The family of Banko Brown has filed a wrongful death lawsuit against Walgreens and a security guard who fatally shot Brown in April in San Francisco.
Security guard Michael Earl-Wayne Anthony shot and killed Brown, 24, at a Walgreens on April 27 after Anthony confronted Brown about allegedly shoplifting $14 worth of merchandise.
The shooting inspired protests and calls for Anthony to be charged with murder.
Last month, San Francisco Dist. Atty. Brooke Jenkins declined to file criminal charges against Anthony in connection with the shooting.
The district attorney’s office said Anthony acted in lawful self-defense.
After Jenkins’ decision was announced, however, John Burris, an attorney for Brown’s family, said he would be filing a wrongful death lawsuit seeking at least $25 million.
The suit, filed last week, names as defendants Walgreens, Anthony and Kingdom Group Protective Services, which employed Anthony as a guard.

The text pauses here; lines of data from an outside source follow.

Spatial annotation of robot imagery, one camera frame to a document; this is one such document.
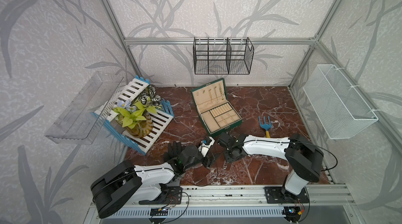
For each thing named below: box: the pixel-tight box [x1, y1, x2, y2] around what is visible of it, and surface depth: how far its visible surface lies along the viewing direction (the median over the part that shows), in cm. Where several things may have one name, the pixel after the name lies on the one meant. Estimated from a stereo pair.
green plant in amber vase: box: [112, 84, 163, 139], surface depth 79 cm
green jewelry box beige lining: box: [190, 77, 243, 137], surface depth 100 cm
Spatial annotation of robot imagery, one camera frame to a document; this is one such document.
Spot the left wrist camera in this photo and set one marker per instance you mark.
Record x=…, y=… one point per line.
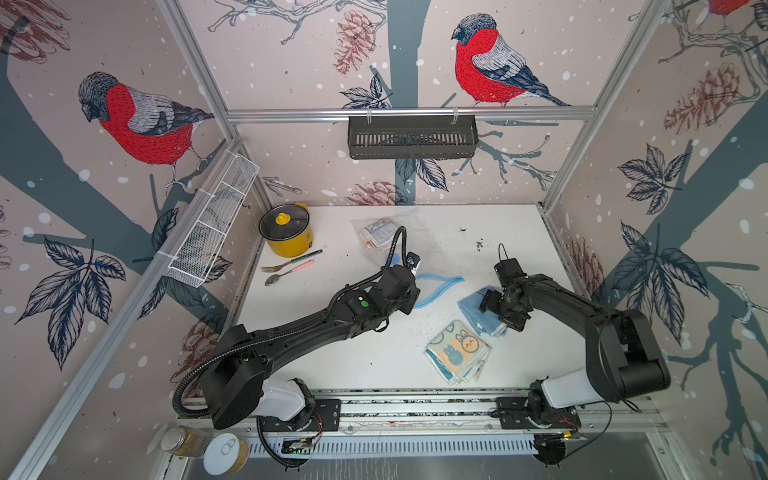
x=412, y=262

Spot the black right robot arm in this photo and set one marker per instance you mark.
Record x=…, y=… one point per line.
x=622, y=357

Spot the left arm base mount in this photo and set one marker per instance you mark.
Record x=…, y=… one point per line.
x=319, y=415

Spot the tin can white lid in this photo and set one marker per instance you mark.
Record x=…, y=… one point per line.
x=226, y=454

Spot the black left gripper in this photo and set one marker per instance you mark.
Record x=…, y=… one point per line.
x=413, y=295

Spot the black hanging wire basket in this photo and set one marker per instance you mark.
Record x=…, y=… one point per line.
x=442, y=137

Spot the green handled fork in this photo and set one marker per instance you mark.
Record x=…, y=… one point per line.
x=307, y=256

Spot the bunny print towel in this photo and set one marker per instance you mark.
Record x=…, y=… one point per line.
x=457, y=354

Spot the clear vacuum bag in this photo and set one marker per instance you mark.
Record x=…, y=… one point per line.
x=407, y=239

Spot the yellow electric pot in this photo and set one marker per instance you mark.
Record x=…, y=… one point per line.
x=294, y=247

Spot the pink handled spoon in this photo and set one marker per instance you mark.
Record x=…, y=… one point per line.
x=271, y=280

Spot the blue towel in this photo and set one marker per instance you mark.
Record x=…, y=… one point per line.
x=482, y=322

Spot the white wire mesh shelf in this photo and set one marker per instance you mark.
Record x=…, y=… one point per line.
x=193, y=262

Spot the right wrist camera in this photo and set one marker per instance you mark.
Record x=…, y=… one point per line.
x=508, y=271

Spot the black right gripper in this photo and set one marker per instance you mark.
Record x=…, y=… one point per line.
x=514, y=320

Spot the glass lid yellow knob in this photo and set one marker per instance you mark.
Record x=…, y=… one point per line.
x=284, y=222

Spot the glass jar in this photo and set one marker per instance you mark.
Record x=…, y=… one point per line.
x=186, y=442

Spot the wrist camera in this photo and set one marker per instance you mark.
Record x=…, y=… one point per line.
x=412, y=262
x=508, y=271

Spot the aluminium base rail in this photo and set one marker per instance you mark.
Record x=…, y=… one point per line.
x=470, y=411

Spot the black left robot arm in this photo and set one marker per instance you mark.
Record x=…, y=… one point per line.
x=236, y=382

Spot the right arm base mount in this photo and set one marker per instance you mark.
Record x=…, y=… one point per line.
x=532, y=410

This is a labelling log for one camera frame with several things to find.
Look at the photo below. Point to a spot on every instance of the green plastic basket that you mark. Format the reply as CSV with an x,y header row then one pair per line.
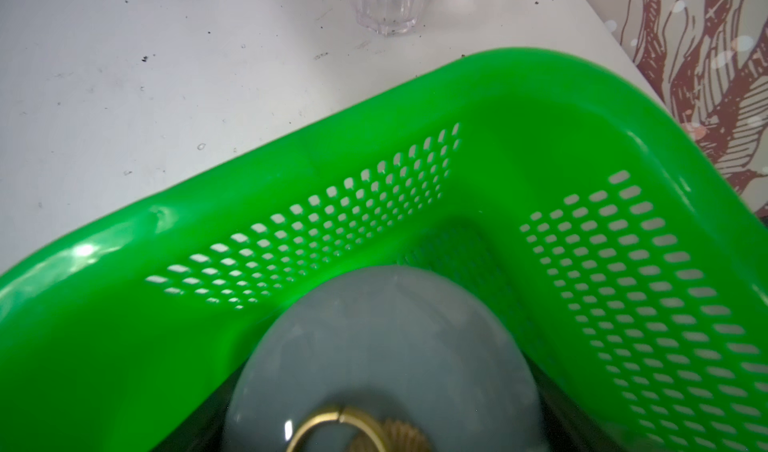
x,y
571,204

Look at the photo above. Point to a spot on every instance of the grey blue tea canister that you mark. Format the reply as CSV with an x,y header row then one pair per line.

“Anthony was on edge, a powder keg waiting to explode. Banko’s apparent shoplifting was the spark that set Michael Earl-Wayne Anthony off,” Burris said in a release. “Walgreens and Kingdom Protective Services ordered their security to be more aggressive, causing their unfit security guard to blow up and kill Banko over nothing.”
In the complaint, attorneys for the Brown family alleged that Anthony had been negligent in using excessive force on Brown and that Walgreens and Kingdom Protective Services were liable for Brown’s death because of their training and supervisory practices — including a policy directing security guards to confront shoplifters.
“Defendants breached their duty by failing to properly train Anthony, especially after changing their policies to permit more forceful detentions of people suspected of committing misdemeanor property crime such as shoplifting,” the attorneys wrote in the complaint.
Neither Walgreens nor Kingdom Group Protective Services immediately responded to a request for comment.